Leave out the pictures, and retype the remaining data exactly.

:: Provided data

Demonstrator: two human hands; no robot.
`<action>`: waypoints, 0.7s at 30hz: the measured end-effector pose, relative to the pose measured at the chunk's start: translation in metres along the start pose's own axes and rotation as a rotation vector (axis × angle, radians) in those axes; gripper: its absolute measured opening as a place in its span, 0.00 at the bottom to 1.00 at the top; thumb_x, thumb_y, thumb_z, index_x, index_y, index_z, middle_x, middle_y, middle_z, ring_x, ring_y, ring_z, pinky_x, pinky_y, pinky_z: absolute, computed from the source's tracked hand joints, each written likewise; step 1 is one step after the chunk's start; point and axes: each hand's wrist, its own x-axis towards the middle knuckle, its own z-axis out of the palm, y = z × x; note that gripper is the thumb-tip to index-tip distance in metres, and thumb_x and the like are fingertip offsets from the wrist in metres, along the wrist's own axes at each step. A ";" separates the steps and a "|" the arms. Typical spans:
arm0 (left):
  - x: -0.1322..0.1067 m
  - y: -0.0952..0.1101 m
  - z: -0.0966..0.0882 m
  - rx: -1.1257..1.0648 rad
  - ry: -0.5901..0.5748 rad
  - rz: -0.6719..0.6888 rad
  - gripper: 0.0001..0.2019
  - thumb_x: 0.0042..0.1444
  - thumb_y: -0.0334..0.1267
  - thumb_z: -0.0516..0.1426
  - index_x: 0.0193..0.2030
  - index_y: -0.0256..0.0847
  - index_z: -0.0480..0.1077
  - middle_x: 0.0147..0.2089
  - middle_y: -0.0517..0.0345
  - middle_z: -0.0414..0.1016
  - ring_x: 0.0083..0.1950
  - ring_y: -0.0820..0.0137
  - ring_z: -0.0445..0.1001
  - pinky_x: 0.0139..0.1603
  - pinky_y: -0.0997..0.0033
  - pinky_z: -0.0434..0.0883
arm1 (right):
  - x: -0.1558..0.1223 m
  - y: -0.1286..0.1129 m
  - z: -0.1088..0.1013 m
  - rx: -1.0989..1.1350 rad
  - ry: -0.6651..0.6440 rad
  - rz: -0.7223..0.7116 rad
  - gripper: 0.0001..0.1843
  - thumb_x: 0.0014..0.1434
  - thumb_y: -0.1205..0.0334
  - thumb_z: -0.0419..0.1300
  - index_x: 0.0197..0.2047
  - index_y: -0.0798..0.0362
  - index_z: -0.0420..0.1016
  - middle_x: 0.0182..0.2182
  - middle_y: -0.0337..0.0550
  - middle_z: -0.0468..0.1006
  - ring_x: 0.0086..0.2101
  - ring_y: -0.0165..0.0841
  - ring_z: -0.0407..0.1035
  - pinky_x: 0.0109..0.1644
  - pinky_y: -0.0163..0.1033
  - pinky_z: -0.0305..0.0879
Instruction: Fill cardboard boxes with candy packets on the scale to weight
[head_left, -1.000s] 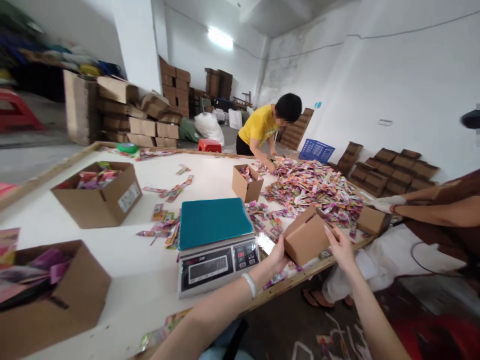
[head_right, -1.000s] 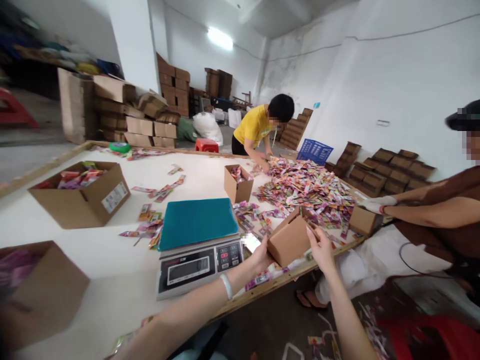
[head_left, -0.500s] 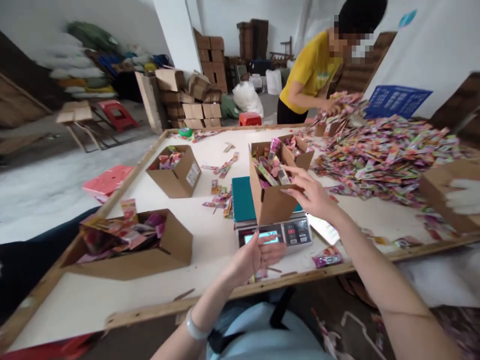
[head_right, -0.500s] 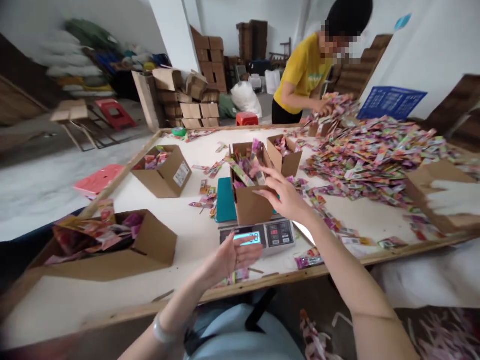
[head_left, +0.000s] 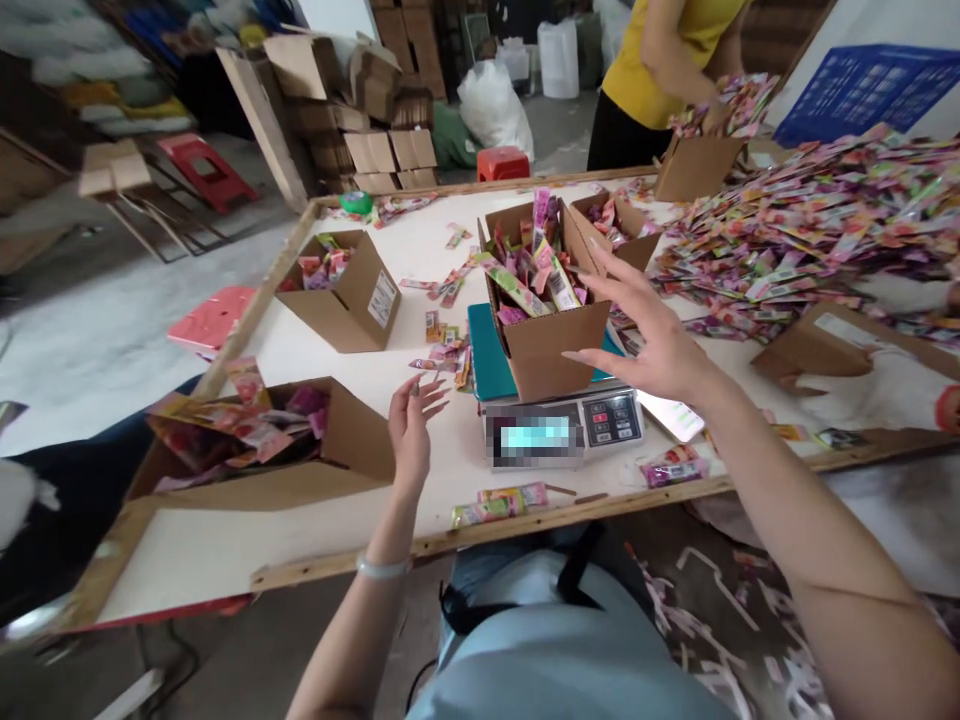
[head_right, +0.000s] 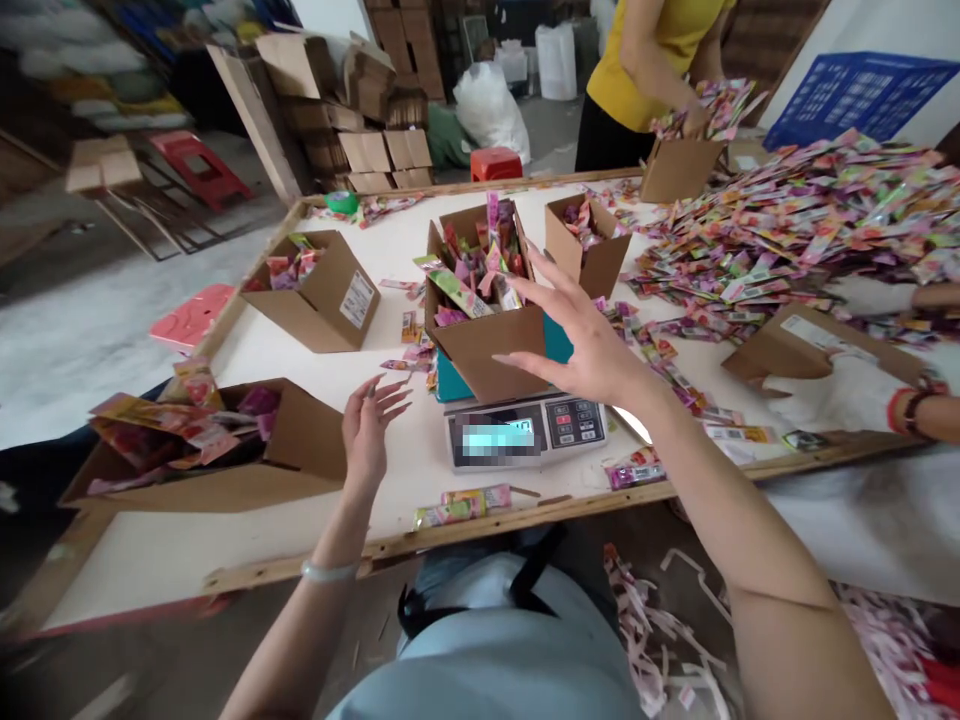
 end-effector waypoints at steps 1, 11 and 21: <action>0.003 -0.001 0.003 -0.005 0.000 0.025 0.27 0.63 0.60 0.62 0.58 0.41 0.72 0.51 0.44 0.84 0.47 0.63 0.86 0.44 0.65 0.82 | 0.001 -0.001 0.000 -0.005 0.007 -0.011 0.34 0.76 0.37 0.60 0.77 0.41 0.59 0.76 0.45 0.52 0.74 0.51 0.48 0.78 0.65 0.53; 0.014 -0.002 0.009 -0.018 -0.011 0.192 0.23 0.67 0.57 0.60 0.59 0.43 0.71 0.52 0.48 0.82 0.45 0.68 0.85 0.43 0.72 0.81 | -0.055 0.053 -0.007 -0.120 0.223 0.293 0.38 0.74 0.33 0.57 0.76 0.48 0.59 0.72 0.53 0.60 0.71 0.51 0.56 0.74 0.61 0.62; 0.065 -0.075 0.016 0.030 0.078 0.145 0.25 0.65 0.51 0.61 0.63 0.43 0.65 0.55 0.46 0.78 0.43 0.68 0.84 0.38 0.71 0.80 | -0.254 0.086 0.034 -0.484 -0.145 0.881 0.56 0.61 0.47 0.68 0.78 0.68 0.47 0.66 0.74 0.63 0.65 0.62 0.63 0.67 0.62 0.68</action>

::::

→ Result below:
Demonstrator: two human hands; no robot.
`<action>`: waypoints, 0.7s at 30hz: the measured end-effector pose, relative to the pose measured at the chunk's start: translation in metres along the start pose's own axes and rotation as a rotation vector (axis × angle, radians) in those axes; gripper: its absolute measured opening as a place in its span, 0.00 at the bottom to 1.00 at the top; thumb_x, thumb_y, thumb_z, index_x, index_y, index_z, middle_x, middle_y, middle_z, ring_x, ring_y, ring_z, pinky_x, pinky_y, pinky_z: absolute, computed from the source's tracked hand joints, each written likewise; step 1 is one step after the chunk's start; point and axes: each hand's wrist, its own x-axis towards the middle knuckle, its own z-axis out of the palm, y = z × x; note that gripper is the thumb-tip to index-tip distance in metres, and thumb_x and the like are fingertip offsets from the wrist in metres, along the wrist's own axes at each step. A ";" separates the steps and a "|" the arms. Typical spans:
arm0 (left):
  - x: -0.1322..0.1067 m
  - y: -0.0952..0.1101 m
  - z: -0.0966..0.0882 m
  - rx: -1.1257..1.0648 rad
  - ry: -0.5901..0.5748 rad
  - rz: -0.6719..0.6888 rad
  - gripper: 0.0001..0.2019
  - thumb_x: 0.0042..0.1444
  - thumb_y: -0.0334..0.1267
  - thumb_z: -0.0516..0.1426
  - index_x: 0.0193..0.2030
  - index_y: -0.0256..0.0847
  - index_z: -0.0480..0.1077
  - middle_x: 0.0147..0.2089
  - middle_y: -0.0517..0.0345
  - middle_z: -0.0414..0.1016
  - ring_x: 0.0083..0.1950
  - ring_y: -0.0820..0.0137
  - ring_z: -0.0445..0.1001
  - pinky_x: 0.0139..0.1603
  - pinky_y: -0.0997..0.0033
  - pinky_z: -0.0434..0.0883
arm1 (right):
  - x: -0.1558..0.1223 m
  - y: -0.1286..0.1129 m
  - z: -0.1088..0.1013 m
  - rx: -1.0989..1.1350 rad
  - ry: -0.6651..0.6440 rad
  - rz: -0.7223..0.7116 rad
  - gripper: 0.0001..0.1843
  - thumb_x: 0.0014..0.1434
  - thumb_y: -0.1205..0.0334
  - thumb_z: -0.0419..0.1300
  - index_x: 0.0197..0.2047
  - index_y: -0.0798..0.0362
  - index_z: -0.0420..0.1016
  - middle_x: 0.0182..0.2182
  - middle_y: -0.0337..0.0550
  - middle_z: -0.0468..0.1006
  - ring_x: 0.0086..0.2101
  - ring_y: -0.0165..0.0841
  - ring_z: -0.0407..0.1035
  - pinky_x: 0.0109..0.1644
  - pinky_y: -0.0163..0.1033
  - pinky_z: -0.0305..0.0879
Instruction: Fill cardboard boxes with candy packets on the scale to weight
[head_left, -1.000s] 
[head_right, -1.000s] 
[head_left, -0.500s] 
[head_right, -0.500s] 
[head_left, +0.000s] 
[head_right, +0.000s] 
 end-effector waypoints at steps 1, 11 and 21: <action>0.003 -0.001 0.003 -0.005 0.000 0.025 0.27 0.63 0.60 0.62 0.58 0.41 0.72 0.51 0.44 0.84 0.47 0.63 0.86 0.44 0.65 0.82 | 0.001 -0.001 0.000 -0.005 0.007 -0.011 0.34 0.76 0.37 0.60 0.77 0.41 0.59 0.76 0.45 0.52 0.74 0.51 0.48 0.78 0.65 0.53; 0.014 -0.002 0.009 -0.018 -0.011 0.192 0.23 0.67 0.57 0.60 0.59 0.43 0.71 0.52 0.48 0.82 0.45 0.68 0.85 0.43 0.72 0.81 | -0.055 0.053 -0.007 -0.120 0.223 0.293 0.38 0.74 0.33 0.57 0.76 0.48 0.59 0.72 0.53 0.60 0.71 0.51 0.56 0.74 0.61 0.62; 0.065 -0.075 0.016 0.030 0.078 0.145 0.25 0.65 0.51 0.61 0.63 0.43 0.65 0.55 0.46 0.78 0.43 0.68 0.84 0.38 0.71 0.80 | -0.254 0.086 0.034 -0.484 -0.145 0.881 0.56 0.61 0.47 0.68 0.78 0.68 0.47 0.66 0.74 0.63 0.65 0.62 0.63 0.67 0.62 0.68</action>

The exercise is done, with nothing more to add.